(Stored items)

##########

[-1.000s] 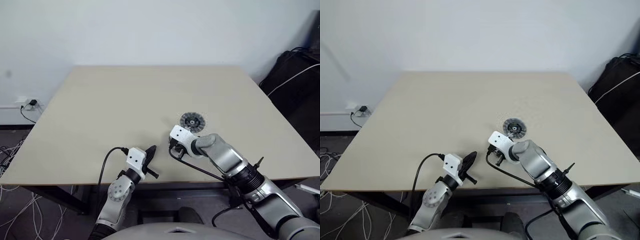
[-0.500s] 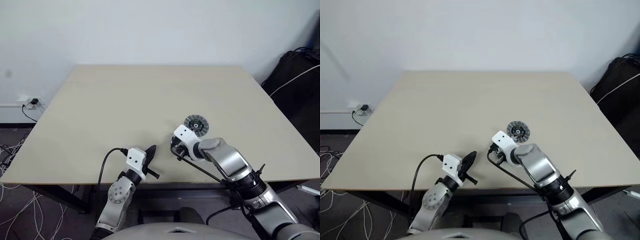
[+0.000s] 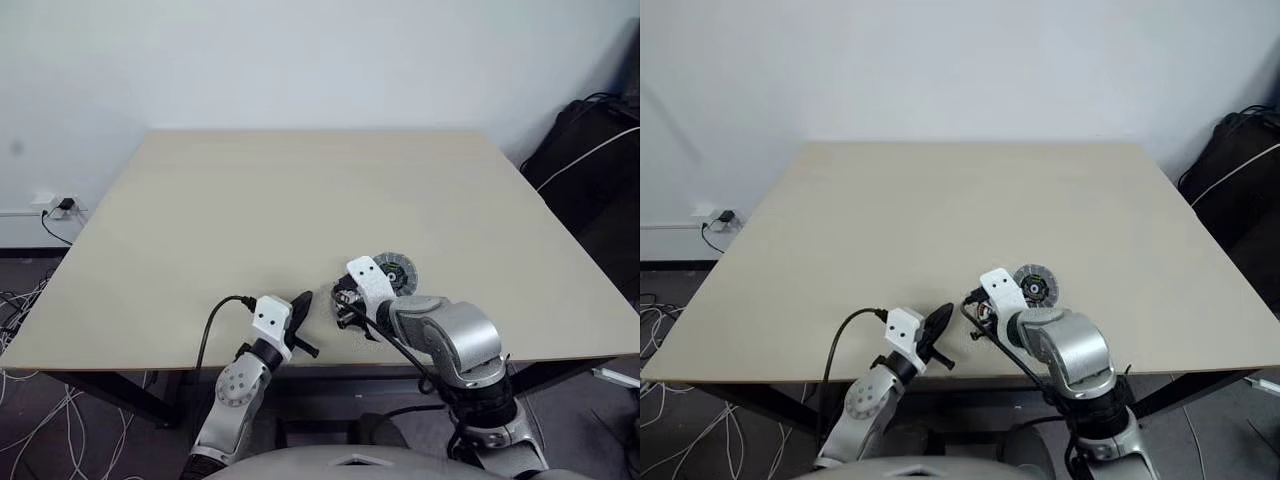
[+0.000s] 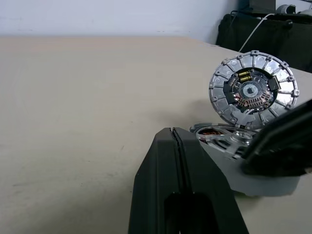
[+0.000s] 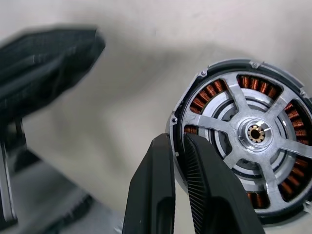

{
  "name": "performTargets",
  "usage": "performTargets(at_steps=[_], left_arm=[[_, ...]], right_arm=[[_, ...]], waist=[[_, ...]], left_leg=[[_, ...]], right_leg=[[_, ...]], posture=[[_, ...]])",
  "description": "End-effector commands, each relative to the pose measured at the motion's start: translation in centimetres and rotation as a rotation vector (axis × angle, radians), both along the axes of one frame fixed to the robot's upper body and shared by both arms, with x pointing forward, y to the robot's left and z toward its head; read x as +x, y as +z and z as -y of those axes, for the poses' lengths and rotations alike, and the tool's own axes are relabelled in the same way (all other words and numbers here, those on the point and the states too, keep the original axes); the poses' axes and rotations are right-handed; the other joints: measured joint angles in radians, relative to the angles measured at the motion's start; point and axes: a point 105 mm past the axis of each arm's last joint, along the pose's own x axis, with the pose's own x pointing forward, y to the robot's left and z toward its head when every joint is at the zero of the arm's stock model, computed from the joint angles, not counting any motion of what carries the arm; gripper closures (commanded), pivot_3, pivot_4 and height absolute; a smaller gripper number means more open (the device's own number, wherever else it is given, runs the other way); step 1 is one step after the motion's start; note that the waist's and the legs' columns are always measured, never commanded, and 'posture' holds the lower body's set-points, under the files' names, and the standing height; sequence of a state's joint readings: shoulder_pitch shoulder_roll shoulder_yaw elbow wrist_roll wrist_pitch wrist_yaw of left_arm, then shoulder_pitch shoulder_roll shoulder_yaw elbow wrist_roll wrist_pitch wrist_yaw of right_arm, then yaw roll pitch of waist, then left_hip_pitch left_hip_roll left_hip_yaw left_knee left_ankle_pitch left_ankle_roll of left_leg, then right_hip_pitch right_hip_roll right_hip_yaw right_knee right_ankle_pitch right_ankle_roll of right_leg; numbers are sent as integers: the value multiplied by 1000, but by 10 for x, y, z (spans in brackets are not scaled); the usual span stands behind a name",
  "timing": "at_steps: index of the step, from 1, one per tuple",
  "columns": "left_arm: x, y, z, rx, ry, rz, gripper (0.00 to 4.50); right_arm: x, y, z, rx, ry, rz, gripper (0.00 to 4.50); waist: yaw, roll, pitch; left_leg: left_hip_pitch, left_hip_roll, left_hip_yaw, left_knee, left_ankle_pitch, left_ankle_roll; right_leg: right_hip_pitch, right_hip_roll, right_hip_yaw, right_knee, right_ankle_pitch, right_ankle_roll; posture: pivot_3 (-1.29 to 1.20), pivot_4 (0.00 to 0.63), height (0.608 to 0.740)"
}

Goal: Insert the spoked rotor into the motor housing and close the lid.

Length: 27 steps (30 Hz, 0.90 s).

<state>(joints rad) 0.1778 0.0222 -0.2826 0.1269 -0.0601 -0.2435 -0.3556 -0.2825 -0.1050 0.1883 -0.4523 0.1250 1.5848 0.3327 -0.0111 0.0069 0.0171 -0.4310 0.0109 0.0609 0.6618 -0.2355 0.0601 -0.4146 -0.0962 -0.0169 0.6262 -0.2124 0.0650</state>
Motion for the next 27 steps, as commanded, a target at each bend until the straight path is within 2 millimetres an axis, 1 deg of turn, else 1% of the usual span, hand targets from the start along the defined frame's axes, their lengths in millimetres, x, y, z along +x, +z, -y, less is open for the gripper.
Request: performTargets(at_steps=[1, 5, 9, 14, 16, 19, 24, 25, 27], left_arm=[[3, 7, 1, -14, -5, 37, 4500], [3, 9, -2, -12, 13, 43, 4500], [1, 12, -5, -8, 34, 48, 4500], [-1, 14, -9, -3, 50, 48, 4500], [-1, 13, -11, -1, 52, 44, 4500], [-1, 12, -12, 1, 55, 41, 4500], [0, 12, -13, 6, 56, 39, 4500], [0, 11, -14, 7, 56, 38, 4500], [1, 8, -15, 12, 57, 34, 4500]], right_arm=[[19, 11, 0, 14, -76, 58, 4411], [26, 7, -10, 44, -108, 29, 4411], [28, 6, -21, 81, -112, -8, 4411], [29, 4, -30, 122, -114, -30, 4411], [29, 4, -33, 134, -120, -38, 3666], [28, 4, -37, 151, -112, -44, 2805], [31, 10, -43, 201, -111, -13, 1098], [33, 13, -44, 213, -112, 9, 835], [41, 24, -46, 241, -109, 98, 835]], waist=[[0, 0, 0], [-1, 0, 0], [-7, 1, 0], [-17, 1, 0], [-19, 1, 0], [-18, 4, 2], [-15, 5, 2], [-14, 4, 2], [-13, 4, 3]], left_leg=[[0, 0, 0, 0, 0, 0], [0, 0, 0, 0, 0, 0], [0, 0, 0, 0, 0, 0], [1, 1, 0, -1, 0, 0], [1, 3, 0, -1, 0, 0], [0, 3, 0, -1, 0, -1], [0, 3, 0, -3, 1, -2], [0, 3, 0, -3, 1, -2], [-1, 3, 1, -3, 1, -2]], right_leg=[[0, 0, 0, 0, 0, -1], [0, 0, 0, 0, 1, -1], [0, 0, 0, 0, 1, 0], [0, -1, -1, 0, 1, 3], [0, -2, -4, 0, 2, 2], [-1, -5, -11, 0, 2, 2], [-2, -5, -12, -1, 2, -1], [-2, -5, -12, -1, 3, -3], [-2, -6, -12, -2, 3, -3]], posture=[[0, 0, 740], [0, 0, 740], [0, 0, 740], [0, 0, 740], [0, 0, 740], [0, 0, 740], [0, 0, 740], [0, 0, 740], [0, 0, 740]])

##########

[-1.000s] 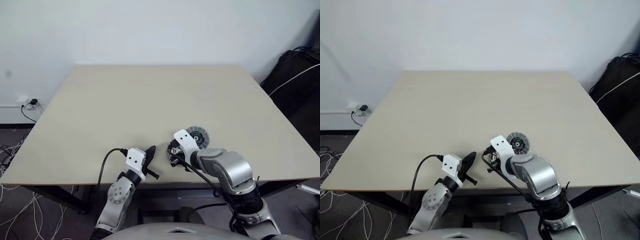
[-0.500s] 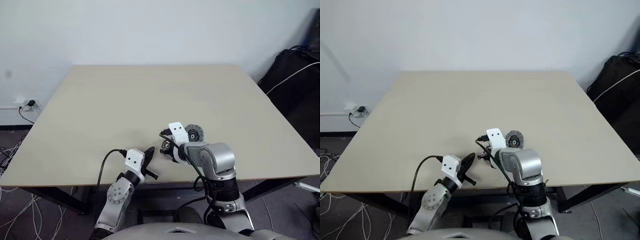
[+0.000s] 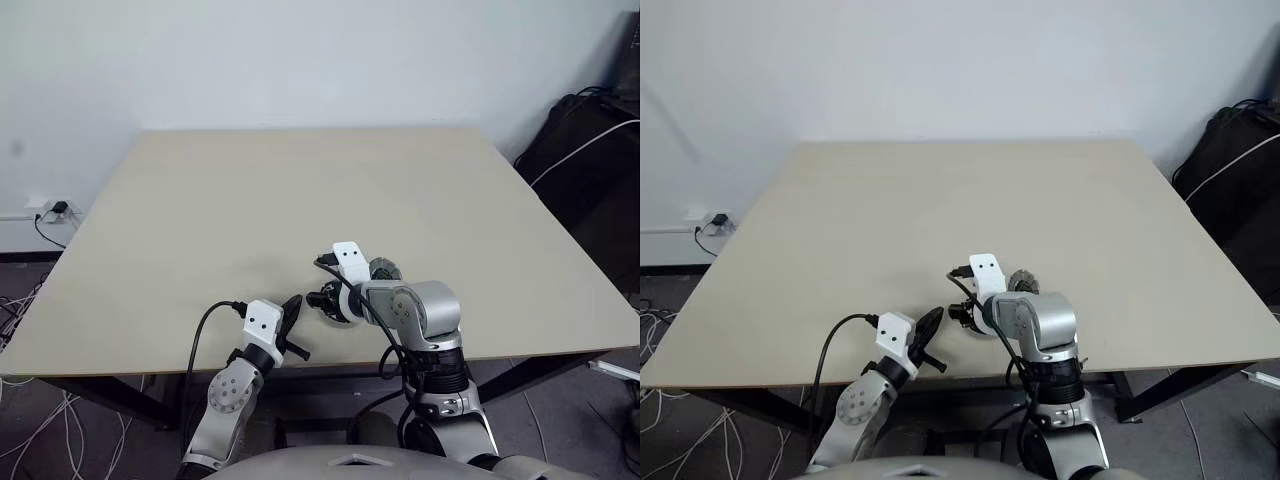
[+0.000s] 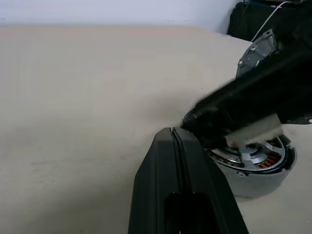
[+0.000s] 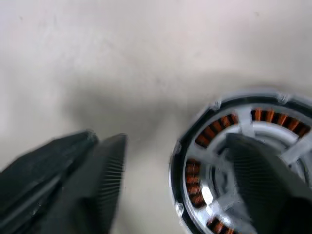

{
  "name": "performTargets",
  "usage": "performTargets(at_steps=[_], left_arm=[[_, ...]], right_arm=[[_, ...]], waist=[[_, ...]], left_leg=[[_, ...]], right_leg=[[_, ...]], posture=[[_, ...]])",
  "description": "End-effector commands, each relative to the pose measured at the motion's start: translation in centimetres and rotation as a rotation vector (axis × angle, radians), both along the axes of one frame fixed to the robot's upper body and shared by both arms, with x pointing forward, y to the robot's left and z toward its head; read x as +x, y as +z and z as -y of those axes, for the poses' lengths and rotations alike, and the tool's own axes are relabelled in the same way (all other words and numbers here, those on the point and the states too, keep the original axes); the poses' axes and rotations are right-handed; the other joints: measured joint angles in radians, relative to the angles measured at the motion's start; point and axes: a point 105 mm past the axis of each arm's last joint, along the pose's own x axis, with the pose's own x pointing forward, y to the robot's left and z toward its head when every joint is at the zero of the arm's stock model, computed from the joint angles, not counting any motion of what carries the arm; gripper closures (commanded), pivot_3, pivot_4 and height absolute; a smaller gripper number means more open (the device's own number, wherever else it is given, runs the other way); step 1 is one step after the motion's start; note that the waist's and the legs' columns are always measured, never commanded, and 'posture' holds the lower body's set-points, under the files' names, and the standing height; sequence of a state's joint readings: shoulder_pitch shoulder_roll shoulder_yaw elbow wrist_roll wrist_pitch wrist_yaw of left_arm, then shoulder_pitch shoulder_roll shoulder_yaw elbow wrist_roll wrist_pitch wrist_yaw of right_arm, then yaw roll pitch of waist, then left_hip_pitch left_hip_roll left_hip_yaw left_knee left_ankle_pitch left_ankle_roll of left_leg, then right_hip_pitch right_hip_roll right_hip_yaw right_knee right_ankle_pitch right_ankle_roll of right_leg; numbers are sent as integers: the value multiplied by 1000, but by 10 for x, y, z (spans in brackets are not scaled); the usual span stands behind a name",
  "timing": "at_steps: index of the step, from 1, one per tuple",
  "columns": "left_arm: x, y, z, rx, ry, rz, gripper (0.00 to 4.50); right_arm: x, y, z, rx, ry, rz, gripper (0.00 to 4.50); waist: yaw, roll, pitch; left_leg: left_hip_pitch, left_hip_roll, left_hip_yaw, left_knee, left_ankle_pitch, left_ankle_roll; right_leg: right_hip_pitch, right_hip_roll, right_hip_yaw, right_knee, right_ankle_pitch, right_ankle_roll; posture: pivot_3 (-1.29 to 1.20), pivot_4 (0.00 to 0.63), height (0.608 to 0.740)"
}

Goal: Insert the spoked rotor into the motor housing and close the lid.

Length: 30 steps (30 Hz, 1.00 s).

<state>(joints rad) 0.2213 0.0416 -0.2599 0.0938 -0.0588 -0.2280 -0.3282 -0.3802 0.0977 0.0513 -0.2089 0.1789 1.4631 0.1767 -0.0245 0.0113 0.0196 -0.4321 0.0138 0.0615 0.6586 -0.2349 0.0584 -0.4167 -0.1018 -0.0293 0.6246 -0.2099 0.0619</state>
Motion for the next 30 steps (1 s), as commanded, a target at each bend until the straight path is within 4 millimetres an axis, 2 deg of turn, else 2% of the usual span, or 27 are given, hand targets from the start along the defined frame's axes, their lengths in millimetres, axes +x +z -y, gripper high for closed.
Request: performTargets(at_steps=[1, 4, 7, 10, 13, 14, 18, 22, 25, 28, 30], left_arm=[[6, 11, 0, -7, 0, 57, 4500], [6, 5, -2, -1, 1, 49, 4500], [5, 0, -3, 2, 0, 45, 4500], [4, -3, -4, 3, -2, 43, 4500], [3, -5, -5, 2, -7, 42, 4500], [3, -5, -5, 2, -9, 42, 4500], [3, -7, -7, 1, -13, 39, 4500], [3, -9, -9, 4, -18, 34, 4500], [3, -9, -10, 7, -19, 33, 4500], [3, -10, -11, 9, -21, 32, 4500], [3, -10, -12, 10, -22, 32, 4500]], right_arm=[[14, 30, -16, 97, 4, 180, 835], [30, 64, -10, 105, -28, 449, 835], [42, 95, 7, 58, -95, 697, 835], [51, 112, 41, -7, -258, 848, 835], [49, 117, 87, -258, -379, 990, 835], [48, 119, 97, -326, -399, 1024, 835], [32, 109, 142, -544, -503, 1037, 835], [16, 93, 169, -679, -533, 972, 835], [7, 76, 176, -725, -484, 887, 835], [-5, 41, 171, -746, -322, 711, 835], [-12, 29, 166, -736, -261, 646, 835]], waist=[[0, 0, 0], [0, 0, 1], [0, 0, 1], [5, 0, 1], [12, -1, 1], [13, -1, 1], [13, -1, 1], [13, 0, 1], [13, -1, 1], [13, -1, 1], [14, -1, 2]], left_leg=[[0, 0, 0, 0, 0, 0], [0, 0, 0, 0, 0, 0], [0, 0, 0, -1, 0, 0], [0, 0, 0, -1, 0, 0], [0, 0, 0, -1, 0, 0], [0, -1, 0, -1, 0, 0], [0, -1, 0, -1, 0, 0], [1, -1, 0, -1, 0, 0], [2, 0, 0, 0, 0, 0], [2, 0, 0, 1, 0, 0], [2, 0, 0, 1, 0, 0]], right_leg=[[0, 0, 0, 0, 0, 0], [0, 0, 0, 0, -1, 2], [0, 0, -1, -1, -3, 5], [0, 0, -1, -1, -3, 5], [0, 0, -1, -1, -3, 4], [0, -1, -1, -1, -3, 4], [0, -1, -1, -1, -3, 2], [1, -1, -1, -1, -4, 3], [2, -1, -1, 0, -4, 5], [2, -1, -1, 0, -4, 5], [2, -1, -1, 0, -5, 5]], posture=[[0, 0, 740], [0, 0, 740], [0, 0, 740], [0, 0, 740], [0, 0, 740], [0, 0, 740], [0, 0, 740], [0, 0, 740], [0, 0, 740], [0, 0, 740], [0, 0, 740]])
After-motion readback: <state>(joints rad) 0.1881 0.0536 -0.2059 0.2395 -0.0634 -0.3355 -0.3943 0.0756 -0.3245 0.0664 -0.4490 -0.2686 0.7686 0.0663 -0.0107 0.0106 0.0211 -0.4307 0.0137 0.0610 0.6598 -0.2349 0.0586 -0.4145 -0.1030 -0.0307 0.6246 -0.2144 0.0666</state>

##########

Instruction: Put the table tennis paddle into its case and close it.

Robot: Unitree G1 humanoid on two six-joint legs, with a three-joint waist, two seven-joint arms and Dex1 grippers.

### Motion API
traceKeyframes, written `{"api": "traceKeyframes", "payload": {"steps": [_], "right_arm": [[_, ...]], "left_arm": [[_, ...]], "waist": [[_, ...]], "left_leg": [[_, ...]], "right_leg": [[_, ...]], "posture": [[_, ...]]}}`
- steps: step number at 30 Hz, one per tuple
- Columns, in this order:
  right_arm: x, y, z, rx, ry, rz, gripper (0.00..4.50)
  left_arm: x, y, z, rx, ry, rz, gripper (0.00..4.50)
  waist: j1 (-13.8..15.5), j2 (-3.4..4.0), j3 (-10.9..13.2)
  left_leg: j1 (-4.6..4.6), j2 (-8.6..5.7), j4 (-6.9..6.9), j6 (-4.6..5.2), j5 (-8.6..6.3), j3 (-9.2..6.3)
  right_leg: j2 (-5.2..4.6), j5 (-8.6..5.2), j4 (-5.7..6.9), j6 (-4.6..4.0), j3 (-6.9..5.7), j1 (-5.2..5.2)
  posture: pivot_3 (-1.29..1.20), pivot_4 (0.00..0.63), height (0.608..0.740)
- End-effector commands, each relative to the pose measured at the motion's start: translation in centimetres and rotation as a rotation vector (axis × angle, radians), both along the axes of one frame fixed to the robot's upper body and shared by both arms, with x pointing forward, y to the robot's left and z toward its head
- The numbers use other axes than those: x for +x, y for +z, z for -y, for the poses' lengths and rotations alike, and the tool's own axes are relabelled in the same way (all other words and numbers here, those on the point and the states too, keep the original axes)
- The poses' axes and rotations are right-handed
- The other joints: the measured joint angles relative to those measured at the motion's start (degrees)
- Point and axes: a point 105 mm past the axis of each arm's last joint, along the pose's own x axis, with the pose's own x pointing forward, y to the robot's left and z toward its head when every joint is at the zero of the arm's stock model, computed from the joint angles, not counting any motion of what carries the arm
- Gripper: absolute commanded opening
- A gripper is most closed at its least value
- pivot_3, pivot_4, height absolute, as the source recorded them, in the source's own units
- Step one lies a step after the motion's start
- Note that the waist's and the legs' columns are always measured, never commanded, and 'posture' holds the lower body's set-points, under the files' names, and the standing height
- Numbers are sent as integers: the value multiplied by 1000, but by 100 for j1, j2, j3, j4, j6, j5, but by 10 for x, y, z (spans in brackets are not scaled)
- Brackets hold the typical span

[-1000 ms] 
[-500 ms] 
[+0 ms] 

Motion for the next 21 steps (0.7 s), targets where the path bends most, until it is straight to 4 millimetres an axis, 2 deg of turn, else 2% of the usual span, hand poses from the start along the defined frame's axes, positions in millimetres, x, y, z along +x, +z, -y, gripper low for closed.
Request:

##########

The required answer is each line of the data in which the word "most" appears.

- A gripper is most closed at its least value
Motion for the next 21 steps (0.7 s), targets where the path bends most, until it is straight to 4 millimetres an axis, 2 deg of turn, else 2% of the usual span, hand poses from the start along the defined frame's axes, positions in millimetres, x, y, z along +x, +z, -y, gripper low for closed.

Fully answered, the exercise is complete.